• Amazon CFO Brian Olsavsky said the company has "too much space right now" compared to demand.
  • He told analysts on Thursday that Amazon went from being understaffed to overstaffed.
  • Amazon expanded its logistics footprint by about 50% in 2020 to accommodate pandemic-era demand.

Amazon is over capacity after doubling its warehouse space during the pandemic.

"We have too much space right now versus our demand patterns," CFO Brian Olsavsky said on a call with reporters Thursday. "We are using space that we put into place for over the last two years in a very different environment."

As consumer demand skyrocketed during the COVID-19 pandemic, Amazon invested heavily in warehouse space, staff, and other infrastructure to keep up. In the past three quarters alone, the company has doubled the size of its operations and its workforce, Olsavsky said. 

Right-sizing after two years of pandemic shakeup was a common theme of Amazon's first-quarter earnings report Thursday, in which the company reported a $3.8 billion loss and slowing revenue growth of 7%. 

"As the variant subsided in the second half of the quarter and employees returned from leave, we quickly transitioned from being understaffed to being overstaffed, resulting in lower productivity," Olsavsky said. "This lower productivity added approximately $2 billion in costs compared to last year."

Olsavsky said the company is "very encouraged" that demand will balance out with supply later this year.

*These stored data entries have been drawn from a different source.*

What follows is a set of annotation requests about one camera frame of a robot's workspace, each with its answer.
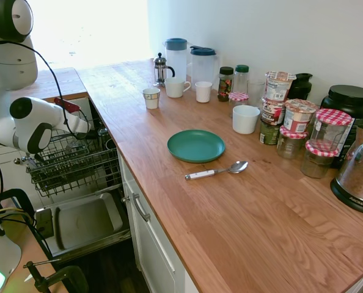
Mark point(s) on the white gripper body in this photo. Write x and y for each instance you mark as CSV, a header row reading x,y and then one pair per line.
x,y
79,125

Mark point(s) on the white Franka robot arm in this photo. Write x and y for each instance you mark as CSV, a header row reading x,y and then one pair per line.
x,y
4,76

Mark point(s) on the dishwasher body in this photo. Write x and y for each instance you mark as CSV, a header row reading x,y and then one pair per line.
x,y
93,111

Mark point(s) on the dishwasher door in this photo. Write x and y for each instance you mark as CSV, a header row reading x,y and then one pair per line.
x,y
86,219

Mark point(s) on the black cup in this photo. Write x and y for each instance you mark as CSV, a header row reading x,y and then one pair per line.
x,y
111,145

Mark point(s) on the grey cutlery basket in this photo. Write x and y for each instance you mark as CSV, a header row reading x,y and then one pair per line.
x,y
62,171

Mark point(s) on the silver cutlery piece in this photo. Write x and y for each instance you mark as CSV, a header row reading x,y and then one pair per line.
x,y
31,163

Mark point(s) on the metal corner cabinet knob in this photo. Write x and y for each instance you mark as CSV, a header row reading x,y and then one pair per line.
x,y
17,160

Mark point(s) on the patterned white paper cup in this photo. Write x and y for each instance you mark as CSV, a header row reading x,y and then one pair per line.
x,y
151,99

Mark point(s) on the white corner cabinet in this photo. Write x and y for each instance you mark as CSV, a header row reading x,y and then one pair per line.
x,y
4,172

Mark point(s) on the dark green C-clamp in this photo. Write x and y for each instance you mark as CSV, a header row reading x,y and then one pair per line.
x,y
13,192
74,274

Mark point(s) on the glass French press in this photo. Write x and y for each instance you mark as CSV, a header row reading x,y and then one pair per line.
x,y
160,70

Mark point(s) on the white ceramic mug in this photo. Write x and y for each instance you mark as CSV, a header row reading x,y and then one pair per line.
x,y
174,88

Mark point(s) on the black detergent dispenser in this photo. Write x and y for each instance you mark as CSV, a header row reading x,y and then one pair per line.
x,y
44,224

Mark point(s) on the teal plastic plate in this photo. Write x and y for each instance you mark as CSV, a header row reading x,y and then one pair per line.
x,y
196,146

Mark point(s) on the frosted pitcher blue lid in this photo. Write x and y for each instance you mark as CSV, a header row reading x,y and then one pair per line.
x,y
179,58

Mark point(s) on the plain white cup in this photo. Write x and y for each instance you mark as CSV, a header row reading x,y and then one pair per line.
x,y
203,92

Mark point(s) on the clear pitcher blue lid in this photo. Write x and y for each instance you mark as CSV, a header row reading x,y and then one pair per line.
x,y
203,68

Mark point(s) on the white base cabinet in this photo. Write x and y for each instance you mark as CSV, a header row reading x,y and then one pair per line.
x,y
157,244

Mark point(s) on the spice jar dark lid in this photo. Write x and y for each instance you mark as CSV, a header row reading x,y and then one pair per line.
x,y
225,84

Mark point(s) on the small jar red checked lid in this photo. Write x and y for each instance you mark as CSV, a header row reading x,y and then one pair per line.
x,y
238,102

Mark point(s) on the wide white cup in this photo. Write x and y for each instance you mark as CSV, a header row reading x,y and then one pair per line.
x,y
245,120

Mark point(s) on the clear bottle green lid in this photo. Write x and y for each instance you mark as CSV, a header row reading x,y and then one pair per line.
x,y
241,77

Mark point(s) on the clear glass tumbler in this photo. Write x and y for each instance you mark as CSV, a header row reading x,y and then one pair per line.
x,y
256,91

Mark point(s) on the green tin can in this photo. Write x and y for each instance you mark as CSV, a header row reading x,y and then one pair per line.
x,y
268,132

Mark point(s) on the red oatmeal cup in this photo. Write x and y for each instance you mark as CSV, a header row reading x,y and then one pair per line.
x,y
272,111

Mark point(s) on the glass jar red checked lid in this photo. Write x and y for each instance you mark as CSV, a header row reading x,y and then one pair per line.
x,y
291,145
317,163

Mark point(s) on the foil-lidded red white cup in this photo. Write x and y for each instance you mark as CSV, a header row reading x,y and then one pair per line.
x,y
299,116

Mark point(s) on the black tumbler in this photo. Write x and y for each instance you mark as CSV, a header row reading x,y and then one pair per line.
x,y
302,87

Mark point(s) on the large jar red checked lid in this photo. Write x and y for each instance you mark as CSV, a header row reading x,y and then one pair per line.
x,y
331,128

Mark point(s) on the black protein tub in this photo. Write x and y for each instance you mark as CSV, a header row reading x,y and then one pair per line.
x,y
349,103

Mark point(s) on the steel electric kettle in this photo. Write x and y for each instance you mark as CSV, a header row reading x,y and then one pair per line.
x,y
358,171

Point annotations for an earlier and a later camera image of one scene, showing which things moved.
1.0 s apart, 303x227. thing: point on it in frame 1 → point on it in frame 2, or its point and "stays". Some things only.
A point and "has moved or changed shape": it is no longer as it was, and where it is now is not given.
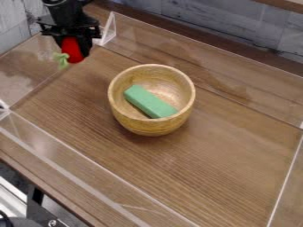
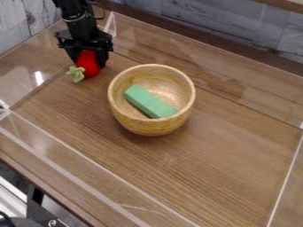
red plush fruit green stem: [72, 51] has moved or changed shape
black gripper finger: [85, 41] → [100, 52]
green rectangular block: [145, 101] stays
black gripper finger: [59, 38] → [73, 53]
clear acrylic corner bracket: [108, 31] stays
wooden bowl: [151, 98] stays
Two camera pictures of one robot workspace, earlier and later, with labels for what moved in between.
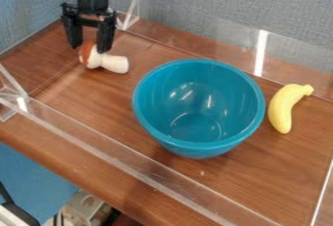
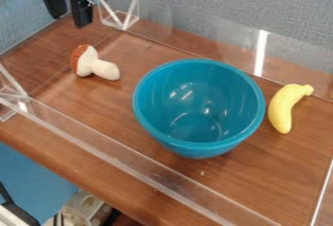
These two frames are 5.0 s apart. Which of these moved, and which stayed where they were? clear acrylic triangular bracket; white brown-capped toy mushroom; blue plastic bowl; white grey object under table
Moved: white brown-capped toy mushroom
Stayed: blue plastic bowl; white grey object under table; clear acrylic triangular bracket
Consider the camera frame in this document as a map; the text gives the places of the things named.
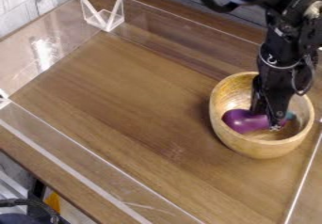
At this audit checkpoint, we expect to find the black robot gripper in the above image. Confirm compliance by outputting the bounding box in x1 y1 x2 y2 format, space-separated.
250 45 317 131

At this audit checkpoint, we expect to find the purple toy eggplant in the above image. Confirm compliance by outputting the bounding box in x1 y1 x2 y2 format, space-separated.
222 109 297 134

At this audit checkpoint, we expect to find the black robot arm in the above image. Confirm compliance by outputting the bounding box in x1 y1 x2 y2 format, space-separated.
250 0 322 130

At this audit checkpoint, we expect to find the brown wooden bowl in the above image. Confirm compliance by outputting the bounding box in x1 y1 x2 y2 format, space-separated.
209 72 316 159

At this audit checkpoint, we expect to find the clear acrylic corner bracket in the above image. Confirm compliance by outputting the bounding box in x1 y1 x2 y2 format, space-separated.
80 0 125 32

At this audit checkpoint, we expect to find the clear acrylic tray wall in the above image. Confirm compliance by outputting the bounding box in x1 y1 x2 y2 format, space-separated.
0 0 322 224

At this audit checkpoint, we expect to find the black clamp with cable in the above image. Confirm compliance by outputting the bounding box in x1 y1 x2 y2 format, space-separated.
0 179 71 224

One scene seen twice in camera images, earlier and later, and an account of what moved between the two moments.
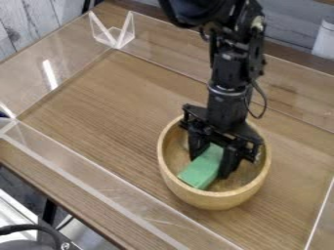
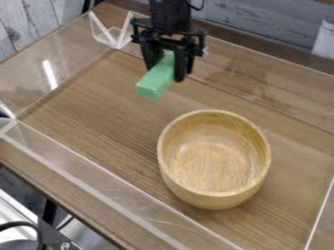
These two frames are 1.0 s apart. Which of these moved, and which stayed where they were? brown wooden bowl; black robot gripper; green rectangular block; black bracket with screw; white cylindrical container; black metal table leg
Moved: black robot gripper; green rectangular block
Stayed: black metal table leg; brown wooden bowl; white cylindrical container; black bracket with screw
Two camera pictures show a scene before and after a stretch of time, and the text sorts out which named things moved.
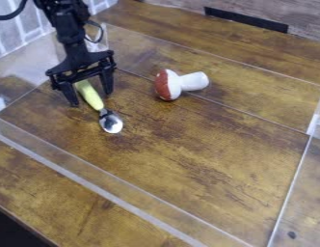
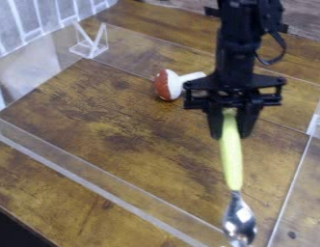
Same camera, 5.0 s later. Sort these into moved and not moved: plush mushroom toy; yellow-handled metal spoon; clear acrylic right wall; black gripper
Moved: yellow-handled metal spoon; black gripper
Not moved: plush mushroom toy; clear acrylic right wall

Amazon's lucrative Prime Day is set for July,  squarely within the third quarter, when Olsavsky forecasted on Thursday that demand patterns would normalize. That's a month later than in 2021 and earlier than October 2020, when Prime Day was Amazon's it was the biggest sales day in the company's history.

Shares of Amazon fell more than 13% following Thursday's results, fueled by lower revenue outlooks, inflation, and supply-chain struggles.  

"External macro factors will take longer to play out, but we believe AMZN can grow into & better control productivity & fixed cost leverage in the back half," JPMorgan analysts said of the report. 

Eugene Kim contributed to this report.